I love Scala. It’s combines goodies from JVM and Java infrastructure, Haskell and dynamic languages like Ruby – and it almost doesn’t inherit Java programming language deceases.
Anyway, I always wanted to create some end-to-end project using Scala technologies – but never did as I’m working with completely different technology set. So, I decided to come up with some fake business idea and implement it. I’m going to use interesting libraries like Akka and Scalaz in that task, God help me! I’m going to describe things step by step so people with no experience in Scala can pick it up and proceed with me.

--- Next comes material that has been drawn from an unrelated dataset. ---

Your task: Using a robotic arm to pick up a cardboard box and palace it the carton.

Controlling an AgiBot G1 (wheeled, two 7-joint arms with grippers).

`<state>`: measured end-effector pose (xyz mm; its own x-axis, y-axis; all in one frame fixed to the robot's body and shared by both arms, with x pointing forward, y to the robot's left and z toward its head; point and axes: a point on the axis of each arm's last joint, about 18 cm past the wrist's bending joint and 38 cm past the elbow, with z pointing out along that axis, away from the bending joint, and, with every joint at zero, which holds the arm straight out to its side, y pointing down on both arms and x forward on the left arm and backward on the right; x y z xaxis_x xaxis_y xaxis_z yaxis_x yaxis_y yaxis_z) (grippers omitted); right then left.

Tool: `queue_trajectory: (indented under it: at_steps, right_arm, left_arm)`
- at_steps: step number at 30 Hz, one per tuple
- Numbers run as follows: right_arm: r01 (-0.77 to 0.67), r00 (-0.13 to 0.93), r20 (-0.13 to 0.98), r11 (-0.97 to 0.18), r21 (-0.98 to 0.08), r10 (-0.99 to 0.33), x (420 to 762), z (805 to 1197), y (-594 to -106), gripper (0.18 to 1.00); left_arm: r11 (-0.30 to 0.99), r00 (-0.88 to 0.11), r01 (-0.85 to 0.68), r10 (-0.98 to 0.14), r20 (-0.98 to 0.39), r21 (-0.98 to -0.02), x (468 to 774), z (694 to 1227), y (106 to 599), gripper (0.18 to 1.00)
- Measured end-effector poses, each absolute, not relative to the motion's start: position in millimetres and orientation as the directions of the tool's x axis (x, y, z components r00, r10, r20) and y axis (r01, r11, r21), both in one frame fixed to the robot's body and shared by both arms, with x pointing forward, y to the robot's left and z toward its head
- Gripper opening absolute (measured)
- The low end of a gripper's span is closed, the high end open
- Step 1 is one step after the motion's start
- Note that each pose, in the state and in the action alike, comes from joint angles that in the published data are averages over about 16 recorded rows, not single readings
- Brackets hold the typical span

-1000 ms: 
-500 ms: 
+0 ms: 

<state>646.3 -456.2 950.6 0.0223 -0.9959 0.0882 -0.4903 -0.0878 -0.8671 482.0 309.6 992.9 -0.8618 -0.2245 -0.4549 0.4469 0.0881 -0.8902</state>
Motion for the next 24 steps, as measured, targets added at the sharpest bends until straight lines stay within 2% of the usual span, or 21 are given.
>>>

Here are things I want to try in this project:
- Scala parser combinators
- Explicit error handling with Scalaz
- MongoDB with Casbah
- Functional dependency injection via implicit parameters
- Properties checking with ScalaCheck
- Concurrency with Akka actors
- RIA with Play2 or Lift or JS/Scalatra – yet to decide
I’m also going to focus more on functional side of Scala as I see it.
I’ve come with following fake ‘business idea’: we’ll be building a service, which provides workflow capabilities. You should be able to submit workflow definitions in textual format and after that create some objects, assign them to workflows and traverse them from step to step. I foresee a lot of users working with that service, so I want to do that as scalable as I can. I will call that stuff WAAS – Workflow-as-a-Service, just because W-buzzword isn’t taken yet.
You see what I’m doing here – I just came up with a task which requires Web, parsing, scalability and persistence. Hopefully it will help me and you to put different pieces of Scala infrastructure together.
What you should know
You should be familiar with Scala syntax – at least not scared with it.
I’m not going to explain, what a
def keyword means.
If you want to read some introductory stuff – I can recommend Scala for Java refugees or Another tour of Scala.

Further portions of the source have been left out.